((
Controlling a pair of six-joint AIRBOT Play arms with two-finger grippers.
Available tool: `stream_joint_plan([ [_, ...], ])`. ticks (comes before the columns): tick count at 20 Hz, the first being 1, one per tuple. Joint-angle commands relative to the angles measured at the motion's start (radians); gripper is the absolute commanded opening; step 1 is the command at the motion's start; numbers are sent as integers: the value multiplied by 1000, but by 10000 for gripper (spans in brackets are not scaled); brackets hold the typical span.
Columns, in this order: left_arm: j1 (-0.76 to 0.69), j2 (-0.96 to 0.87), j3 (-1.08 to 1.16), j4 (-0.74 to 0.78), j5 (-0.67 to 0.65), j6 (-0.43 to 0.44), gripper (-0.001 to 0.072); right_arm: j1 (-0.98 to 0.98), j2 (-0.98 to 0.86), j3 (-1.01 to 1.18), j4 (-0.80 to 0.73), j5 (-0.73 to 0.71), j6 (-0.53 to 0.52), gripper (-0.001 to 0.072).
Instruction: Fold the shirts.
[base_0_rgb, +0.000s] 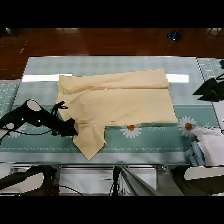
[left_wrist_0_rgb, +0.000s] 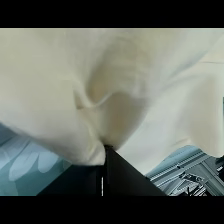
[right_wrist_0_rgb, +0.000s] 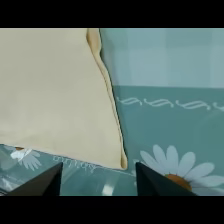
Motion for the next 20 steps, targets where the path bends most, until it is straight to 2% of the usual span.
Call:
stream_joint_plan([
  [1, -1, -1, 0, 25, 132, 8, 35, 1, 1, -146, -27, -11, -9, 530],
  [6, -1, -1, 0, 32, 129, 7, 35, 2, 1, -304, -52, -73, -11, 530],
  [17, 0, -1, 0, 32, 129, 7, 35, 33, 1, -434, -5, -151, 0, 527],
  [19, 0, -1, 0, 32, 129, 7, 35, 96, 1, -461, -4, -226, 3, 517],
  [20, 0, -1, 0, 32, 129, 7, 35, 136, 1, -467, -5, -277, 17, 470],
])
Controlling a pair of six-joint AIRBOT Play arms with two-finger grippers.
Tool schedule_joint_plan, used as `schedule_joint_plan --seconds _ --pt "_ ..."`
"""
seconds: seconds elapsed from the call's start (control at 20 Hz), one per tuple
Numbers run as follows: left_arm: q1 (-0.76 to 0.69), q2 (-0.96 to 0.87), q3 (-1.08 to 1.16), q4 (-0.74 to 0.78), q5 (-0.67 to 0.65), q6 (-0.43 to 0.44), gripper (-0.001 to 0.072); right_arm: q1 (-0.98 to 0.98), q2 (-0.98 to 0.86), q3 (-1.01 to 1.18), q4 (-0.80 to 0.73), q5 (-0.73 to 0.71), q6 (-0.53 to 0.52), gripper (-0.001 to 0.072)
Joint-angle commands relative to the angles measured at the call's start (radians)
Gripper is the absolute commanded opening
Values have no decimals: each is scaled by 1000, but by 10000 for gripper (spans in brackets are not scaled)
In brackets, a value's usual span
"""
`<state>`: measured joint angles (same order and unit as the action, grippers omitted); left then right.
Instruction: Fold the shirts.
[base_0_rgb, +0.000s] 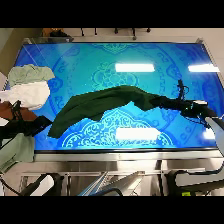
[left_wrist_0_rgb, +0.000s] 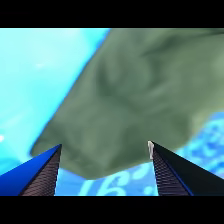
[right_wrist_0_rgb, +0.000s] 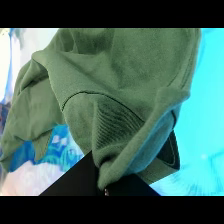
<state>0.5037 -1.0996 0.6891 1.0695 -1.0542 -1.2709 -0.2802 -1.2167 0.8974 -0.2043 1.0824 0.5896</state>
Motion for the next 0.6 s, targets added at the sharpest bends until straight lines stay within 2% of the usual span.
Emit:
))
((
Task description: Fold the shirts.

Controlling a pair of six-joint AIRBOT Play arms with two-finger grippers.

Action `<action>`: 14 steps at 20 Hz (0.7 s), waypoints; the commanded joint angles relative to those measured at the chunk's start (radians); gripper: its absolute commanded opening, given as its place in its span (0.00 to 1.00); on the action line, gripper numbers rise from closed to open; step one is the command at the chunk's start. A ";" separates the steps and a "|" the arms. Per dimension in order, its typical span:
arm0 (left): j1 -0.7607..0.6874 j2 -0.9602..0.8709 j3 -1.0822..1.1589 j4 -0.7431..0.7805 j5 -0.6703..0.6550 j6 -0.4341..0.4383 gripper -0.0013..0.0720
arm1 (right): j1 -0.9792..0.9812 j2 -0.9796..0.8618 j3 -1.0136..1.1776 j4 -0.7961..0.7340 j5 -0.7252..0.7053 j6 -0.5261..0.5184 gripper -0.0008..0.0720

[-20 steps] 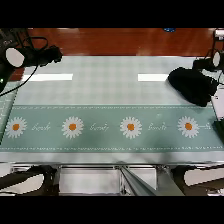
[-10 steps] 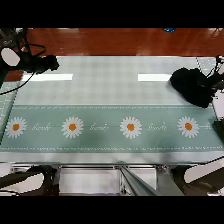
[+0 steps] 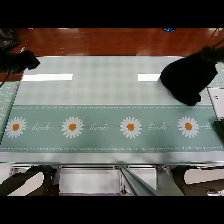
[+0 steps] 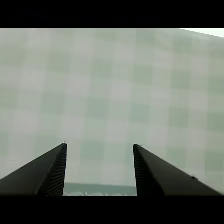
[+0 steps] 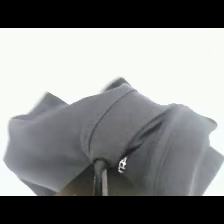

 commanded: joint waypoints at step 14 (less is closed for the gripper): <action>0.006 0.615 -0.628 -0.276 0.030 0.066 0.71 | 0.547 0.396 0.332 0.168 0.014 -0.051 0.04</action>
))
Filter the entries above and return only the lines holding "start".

Finished exercise ::
Available tool: `stream_joint_plan([ [_, ...], ])`. ticks (comes before the columns): tick count at 20 Hz, the first being 1, one per tuple. Joint-angle commands relative to the angles measured at the motion's start (radians); gripper is the absolute commanded opening; step 1 is the command at the motion's start; numbers are sent as integers: the value multiplied by 1000, but by 10000 for gripper (spans in brackets are not scaled); brackets hold the typical span.
seconds: seconds elapsed from the call's start (control at 20 Hz), one per tuple
Joint-angle commands relative to the angles measured at the call's start (radians)
Action `<action>`: 14 steps at 20 Hz (0.7 s), waypoints; the commanded joint angles relative to those measured at the chunk's start (radians); gripper: its absolute commanded opening, given as its place in its span (0.00 to 1.00); on the action line, gripper numbers rise from closed to open; step one is the command at the chunk's start. A ";" separates the steps and a "|" the arms. Per dimension in order, its typical span:

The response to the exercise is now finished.